Start at the line in the entries below that contains "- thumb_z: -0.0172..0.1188", stop at the line that contains "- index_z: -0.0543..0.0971", and output exactly the lines in that span, both ends included.

BEGIN

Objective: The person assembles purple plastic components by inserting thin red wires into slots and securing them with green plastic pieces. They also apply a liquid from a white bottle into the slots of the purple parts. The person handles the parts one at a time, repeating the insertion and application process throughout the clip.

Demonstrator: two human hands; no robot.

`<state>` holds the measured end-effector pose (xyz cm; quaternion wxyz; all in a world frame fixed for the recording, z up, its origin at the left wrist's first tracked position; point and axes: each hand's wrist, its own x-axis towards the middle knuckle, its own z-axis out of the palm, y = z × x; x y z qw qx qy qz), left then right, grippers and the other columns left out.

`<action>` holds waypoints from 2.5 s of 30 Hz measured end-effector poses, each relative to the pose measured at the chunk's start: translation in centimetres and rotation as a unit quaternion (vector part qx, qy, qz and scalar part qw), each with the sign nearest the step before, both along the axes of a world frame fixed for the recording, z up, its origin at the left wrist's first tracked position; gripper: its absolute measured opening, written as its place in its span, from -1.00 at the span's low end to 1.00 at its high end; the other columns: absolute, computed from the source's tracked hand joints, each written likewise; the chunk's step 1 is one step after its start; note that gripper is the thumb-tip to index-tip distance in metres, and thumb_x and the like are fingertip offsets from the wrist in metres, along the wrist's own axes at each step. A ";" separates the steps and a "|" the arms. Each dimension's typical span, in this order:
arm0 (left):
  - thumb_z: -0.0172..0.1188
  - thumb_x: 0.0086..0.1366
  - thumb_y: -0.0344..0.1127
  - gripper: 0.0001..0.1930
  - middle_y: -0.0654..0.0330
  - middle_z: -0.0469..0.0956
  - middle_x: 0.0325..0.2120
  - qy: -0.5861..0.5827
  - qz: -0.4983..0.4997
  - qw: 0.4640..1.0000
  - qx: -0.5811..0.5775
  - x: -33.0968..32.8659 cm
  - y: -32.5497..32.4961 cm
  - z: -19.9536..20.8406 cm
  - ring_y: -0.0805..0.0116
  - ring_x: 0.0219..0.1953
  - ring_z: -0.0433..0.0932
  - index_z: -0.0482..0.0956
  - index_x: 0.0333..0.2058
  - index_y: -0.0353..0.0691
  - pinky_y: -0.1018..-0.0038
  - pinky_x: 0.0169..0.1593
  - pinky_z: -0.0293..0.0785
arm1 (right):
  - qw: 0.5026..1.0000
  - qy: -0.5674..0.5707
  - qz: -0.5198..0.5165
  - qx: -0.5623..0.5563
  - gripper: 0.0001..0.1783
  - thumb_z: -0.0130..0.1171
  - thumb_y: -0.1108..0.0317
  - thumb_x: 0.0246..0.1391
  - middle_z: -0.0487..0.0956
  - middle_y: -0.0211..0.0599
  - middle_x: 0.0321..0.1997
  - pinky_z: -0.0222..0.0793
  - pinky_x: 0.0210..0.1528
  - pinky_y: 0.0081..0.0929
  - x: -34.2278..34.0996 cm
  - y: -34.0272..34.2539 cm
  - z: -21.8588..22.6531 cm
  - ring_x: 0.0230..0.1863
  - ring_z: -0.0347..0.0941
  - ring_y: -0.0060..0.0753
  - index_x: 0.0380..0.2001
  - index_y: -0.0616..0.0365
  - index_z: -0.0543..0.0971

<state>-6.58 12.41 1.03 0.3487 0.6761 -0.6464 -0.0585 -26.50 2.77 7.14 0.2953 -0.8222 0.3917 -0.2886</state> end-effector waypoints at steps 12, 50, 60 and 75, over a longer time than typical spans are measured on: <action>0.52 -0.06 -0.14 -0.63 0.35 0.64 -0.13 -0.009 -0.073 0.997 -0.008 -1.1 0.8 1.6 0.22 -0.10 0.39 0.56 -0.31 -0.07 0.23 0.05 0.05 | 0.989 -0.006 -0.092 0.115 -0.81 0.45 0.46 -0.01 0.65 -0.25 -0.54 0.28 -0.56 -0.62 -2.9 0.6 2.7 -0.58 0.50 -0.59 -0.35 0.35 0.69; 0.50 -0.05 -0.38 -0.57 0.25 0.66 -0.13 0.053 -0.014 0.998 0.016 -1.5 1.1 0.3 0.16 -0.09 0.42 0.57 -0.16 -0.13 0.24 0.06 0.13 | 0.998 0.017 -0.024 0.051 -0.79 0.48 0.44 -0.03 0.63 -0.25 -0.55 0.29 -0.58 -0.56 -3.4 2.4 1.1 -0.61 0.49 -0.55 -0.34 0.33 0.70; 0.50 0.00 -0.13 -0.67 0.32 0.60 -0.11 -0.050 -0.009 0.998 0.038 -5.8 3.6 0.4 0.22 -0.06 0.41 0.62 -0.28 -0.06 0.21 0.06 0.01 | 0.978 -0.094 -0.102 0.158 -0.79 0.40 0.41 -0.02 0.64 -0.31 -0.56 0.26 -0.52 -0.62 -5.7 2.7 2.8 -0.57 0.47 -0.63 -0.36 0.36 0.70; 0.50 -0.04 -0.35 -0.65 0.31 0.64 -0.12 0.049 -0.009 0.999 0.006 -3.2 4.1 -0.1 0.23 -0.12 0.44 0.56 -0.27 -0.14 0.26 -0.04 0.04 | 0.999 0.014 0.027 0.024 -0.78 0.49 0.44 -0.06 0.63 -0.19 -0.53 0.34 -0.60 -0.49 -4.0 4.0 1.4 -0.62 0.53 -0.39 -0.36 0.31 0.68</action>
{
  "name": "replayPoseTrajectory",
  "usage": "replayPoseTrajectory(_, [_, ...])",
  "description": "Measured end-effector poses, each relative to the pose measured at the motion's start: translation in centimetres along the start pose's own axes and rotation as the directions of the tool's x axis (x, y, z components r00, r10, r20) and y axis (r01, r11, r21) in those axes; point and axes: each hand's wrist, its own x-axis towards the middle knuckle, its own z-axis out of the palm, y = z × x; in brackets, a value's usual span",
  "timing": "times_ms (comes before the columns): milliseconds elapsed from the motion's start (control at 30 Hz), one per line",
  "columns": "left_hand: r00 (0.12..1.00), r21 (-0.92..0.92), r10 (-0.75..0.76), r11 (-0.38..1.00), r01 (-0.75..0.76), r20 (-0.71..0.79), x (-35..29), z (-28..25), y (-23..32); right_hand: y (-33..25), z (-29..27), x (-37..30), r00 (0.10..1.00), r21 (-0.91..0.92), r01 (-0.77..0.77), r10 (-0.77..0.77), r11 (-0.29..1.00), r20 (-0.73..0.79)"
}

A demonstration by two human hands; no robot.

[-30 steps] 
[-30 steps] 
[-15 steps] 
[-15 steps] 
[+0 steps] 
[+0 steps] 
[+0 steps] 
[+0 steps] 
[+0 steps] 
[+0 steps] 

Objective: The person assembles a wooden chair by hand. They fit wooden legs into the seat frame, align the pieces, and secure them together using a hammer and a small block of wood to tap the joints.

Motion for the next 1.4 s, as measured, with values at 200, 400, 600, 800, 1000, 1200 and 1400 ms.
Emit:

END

*Answer section*:
  - thumb_z: -0.0172..0.1188
  - thumb_x: 0.0086..0.1366
  - thumb_y: -0.0344..0.1127
  - gripper: 0.0001..0.1930
  - middle_y: -0.0654..0.0330
  - middle_z: -0.0469..0.0956
  - middle_x: 0.0325..0.2120
  - qy: -0.5861..0.5827
  - qz: -0.4983..0.4997
  - qw: 0.4640..1.0000
  - qx: -0.5811..0.5775
  - x: -33.0968..32.8659 cm
  - y: -32.5497..32.4961 cm
  - z: -19.9536..20.8406 cm
  - ring_y: -0.0805..0.0116
  - ring_x: 0.0219..0.1953
  - ring_z: -0.0433..0.0932
  - index_z: -0.0482..0.0956
  - index_x: 0.0333..0.2058
  - index_y: -0.0353..0.0691
  - pinky_y: -0.1018..-0.0038
  - pinky_x: 0.0169..0.1593
  - pinky_z: -0.0293..0.0785
arm1 (right):
  - qw: 0.5026..1.0000
  - qy: -0.5674..0.5707
  - qz: -0.5198..0.5165
  - qx: -0.5623..0.5563
  - gripper: 0.0001..0.1783
  - thumb_z: -0.0130..0.1171
  - thumb_y: -0.1108..0.0317
  - thumb_x: 0.0246..0.1391
  - middle_z: -0.0487..0.0956
  - middle_y: -0.0211..0.0599
  - middle_x: 0.0321..0.1997
  - pinky_z: -0.0222..0.0793
  - pinky_x: 0.0210..0.1528
  - pinky_y: 0.0081..0.0929
  - x: -34.2278..34.0996 cm
  - y: -34.0272..34.2539 cm
  - z: -21.8588..22.6531 cm
  - ring_x: 0.0230..0.1863
  - ring_z: -0.0347..0.0941
  - ring_y: -0.0060..0.0753
  - index_x: 0.0380..0.2001
  - index_y: -0.0616..0.0365
  - index_z: -0.0543..0.0971

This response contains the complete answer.